Let DB be joined, and let the
parallelogram FH be
constructed equal to the triangle
ABD, in the angle
HKF which is equal
to E;
let the parallelogram GM
equal to the trangle DBC be
applied to the straight line GH,
in the angle GHM which
is equal to E.
Then, since the angle E is equal
to each of the angles
HKF,
GHM,
the angle HKF is also equal to
the angle GHM.
[C.N. 1]
Let the angle KHG be added
to each;
therefore the angles KFH,
KHG are equal to the angles
KHG, GHM.
But the angles FKH,
KHG are equal to two right angles;
[I. 29]
thereore the angles KHG,
GHM are also equal to two right angles.
Thus, with a straight line GH,
and at the point H on it,
two straight lines
KH, HM
not lying on the same side make the adjacent angles
equal to two right angles;
therefore HK is in a
straight line with HM
[I. 14]
And, since the straight line HG falls upon the parallels KM, FG, the alternate angles MHG, HGF are equal to one another. [I. 29]

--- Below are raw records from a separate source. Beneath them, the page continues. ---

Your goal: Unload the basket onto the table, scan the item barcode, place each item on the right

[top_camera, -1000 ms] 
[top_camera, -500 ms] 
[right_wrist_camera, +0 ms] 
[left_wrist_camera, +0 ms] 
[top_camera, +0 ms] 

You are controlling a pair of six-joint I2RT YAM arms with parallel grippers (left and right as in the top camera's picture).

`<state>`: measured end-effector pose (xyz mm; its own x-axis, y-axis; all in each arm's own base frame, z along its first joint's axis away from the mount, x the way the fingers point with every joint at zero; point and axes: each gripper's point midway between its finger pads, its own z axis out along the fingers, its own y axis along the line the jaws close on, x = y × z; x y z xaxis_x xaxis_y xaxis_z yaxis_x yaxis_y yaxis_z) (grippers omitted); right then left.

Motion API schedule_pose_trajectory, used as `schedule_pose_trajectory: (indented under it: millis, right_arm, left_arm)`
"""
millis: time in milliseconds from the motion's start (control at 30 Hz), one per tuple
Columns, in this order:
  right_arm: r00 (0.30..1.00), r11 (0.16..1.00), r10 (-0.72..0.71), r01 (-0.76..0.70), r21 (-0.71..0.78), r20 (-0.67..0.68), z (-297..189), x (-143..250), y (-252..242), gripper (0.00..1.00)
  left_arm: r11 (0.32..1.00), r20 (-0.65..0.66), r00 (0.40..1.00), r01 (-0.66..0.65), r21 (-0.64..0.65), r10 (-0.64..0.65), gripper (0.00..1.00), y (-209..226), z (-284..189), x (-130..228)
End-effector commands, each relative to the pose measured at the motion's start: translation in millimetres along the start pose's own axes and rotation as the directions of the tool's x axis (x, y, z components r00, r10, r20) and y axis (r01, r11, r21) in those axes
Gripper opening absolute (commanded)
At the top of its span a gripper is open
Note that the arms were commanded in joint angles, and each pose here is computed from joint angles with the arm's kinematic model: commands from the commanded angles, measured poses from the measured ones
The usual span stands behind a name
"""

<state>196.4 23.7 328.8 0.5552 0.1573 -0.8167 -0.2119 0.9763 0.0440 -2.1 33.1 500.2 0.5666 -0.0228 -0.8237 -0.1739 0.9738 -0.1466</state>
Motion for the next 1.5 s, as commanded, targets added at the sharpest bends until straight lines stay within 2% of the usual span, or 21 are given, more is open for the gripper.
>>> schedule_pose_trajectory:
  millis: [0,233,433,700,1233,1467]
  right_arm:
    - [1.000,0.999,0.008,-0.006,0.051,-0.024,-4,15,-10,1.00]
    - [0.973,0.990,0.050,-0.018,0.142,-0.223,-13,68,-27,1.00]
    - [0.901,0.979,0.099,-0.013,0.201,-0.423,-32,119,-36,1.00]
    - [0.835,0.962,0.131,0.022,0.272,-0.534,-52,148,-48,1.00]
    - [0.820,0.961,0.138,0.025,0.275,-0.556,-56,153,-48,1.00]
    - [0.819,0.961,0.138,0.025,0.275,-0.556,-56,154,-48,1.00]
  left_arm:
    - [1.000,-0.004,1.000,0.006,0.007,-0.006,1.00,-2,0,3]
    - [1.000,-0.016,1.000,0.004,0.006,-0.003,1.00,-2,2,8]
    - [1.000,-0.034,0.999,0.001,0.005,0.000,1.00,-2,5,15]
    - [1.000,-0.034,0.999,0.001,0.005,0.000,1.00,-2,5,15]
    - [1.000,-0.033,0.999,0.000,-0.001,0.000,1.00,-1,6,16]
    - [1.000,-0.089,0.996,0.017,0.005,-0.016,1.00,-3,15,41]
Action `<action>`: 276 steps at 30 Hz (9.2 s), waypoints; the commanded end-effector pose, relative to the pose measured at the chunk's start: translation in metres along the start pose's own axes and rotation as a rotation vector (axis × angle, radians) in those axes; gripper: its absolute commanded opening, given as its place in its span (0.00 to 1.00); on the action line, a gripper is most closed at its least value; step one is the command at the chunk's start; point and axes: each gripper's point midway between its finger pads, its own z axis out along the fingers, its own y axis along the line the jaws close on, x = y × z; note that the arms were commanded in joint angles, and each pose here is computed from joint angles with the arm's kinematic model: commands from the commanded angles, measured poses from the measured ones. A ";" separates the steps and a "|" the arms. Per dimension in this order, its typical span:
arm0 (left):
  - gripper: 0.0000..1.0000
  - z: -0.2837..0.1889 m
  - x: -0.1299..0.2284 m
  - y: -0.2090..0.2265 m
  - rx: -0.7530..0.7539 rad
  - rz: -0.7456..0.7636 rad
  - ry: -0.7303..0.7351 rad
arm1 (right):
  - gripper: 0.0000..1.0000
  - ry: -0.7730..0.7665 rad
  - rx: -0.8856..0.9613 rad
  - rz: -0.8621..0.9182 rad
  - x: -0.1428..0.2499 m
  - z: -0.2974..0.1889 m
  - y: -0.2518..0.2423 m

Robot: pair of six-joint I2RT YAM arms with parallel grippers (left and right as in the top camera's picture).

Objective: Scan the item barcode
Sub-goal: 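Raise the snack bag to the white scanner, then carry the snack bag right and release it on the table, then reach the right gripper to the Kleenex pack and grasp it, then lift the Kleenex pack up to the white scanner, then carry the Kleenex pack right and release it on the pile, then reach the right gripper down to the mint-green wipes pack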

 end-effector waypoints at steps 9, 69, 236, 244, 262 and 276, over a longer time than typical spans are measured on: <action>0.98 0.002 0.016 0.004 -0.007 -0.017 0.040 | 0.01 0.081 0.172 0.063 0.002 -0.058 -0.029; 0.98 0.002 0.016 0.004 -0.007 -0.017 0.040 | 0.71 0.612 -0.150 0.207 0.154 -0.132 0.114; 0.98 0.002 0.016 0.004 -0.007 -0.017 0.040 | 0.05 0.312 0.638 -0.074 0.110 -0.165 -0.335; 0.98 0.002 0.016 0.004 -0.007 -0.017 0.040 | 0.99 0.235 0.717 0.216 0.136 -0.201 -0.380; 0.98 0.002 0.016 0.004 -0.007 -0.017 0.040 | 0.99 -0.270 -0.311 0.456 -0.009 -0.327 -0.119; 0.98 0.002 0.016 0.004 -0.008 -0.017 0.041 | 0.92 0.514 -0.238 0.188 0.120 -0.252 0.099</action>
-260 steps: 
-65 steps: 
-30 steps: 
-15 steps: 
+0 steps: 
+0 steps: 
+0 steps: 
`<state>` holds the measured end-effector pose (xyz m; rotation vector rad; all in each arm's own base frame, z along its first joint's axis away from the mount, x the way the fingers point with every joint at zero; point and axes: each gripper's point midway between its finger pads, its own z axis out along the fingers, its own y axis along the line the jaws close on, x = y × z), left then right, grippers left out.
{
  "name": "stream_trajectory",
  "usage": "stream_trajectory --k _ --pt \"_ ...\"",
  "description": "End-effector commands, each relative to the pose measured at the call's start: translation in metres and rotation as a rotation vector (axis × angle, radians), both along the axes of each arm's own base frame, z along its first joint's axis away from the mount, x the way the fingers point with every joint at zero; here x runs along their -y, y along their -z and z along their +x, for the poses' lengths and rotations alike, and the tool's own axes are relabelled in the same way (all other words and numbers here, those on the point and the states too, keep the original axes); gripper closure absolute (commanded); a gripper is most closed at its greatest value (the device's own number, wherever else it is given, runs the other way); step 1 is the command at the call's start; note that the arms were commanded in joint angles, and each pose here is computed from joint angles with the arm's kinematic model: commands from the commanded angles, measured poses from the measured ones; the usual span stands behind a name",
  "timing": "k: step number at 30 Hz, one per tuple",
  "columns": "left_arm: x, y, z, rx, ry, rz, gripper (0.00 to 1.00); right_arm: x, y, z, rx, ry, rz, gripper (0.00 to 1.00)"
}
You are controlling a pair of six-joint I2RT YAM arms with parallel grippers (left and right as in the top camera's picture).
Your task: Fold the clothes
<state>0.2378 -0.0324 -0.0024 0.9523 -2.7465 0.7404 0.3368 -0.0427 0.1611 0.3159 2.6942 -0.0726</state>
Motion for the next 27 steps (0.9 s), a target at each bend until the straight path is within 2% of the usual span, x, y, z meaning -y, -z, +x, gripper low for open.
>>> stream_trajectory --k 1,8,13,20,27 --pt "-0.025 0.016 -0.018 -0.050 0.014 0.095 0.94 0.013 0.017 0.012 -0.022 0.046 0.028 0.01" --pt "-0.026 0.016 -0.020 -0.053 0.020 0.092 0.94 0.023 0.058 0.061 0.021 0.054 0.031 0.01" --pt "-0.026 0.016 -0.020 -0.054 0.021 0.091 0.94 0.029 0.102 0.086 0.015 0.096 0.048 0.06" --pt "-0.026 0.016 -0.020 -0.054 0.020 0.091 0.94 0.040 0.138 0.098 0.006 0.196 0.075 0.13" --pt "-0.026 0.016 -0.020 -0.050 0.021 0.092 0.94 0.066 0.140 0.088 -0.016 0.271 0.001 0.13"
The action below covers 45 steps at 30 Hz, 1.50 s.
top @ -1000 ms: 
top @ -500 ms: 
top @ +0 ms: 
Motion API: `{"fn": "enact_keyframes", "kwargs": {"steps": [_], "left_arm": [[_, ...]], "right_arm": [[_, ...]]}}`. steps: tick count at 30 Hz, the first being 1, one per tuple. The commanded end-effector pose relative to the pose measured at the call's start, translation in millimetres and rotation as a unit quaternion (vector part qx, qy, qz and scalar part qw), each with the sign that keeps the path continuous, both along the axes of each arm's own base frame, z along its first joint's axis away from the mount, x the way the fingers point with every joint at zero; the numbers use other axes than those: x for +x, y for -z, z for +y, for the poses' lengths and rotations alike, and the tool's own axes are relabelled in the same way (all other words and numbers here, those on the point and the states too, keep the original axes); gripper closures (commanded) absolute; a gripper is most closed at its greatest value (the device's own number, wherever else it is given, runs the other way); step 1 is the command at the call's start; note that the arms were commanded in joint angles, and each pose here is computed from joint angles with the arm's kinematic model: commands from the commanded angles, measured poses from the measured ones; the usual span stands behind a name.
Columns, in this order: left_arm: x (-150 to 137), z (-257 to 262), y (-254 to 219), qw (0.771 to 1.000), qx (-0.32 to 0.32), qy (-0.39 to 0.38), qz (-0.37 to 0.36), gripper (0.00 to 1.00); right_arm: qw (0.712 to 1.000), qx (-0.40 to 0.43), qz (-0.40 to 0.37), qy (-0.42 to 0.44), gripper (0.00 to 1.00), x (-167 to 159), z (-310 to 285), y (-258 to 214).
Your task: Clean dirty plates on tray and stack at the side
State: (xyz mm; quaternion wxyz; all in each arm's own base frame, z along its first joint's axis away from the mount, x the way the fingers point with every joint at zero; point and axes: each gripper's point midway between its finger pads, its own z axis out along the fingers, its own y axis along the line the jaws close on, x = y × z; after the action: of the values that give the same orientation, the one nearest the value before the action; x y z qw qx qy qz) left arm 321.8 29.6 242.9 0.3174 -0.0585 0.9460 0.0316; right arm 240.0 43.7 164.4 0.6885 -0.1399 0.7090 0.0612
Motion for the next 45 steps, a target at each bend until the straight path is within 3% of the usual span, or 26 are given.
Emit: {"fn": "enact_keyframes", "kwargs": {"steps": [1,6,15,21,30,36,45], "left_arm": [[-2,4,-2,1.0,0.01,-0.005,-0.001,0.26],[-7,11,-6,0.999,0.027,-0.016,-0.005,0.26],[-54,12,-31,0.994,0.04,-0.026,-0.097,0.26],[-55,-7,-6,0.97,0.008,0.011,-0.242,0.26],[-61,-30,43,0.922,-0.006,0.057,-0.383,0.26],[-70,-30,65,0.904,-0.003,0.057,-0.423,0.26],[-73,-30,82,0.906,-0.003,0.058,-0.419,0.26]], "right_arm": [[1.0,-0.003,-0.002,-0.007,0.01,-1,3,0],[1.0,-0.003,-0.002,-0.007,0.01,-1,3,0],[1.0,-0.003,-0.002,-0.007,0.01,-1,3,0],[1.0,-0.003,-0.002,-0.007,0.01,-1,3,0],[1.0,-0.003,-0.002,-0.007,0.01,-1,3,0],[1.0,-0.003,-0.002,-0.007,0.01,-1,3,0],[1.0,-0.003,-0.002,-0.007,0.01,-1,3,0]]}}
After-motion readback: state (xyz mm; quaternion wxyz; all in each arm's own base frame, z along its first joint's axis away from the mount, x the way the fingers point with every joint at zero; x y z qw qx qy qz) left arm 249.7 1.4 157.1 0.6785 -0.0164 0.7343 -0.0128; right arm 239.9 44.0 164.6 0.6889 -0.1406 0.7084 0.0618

Let the angle HGL be added
to each;
therefore the angles
MHG, HGL
are equal to the angles
HGF, HGL.
[C.N. 2]
But the angles
MHG, HGL
are equal to two right angles;
[I. 29]
therefore the angles
HGF, HGL
are also equal to two right angles.
[C.N. 1]
Therefore FG is in a straight line with
GL
[I. 14]
And, since FK is equal and
parallel to HG,
[I. 34]
and HG to
ML also,
KF is also equal and parallel
to ML;
[C.N. 1; ]
[I. 30]
and the straight lines
KM, FL
join them (at their extremities); therefore
KM, FL
are also equal and parallel.
[I. 33]
Therefore KFLM is a parallelogram.
And, since the triangle ABD is equal
to the parallelogram
FH,
and DBC to
GM,
the whole rectilineal figure ABCD
is equal to the whole
parallelogram KFLM.
Therefore the parallelogram KFLM has been constructed equal to the given rectilineal figure ABCD, in the angle FKM which is equal to the given angle E. Q.E.F.
Book I: Euclid, Elements, Book I (ed. Sir Thomas L. Heath 1st Edition, 1908)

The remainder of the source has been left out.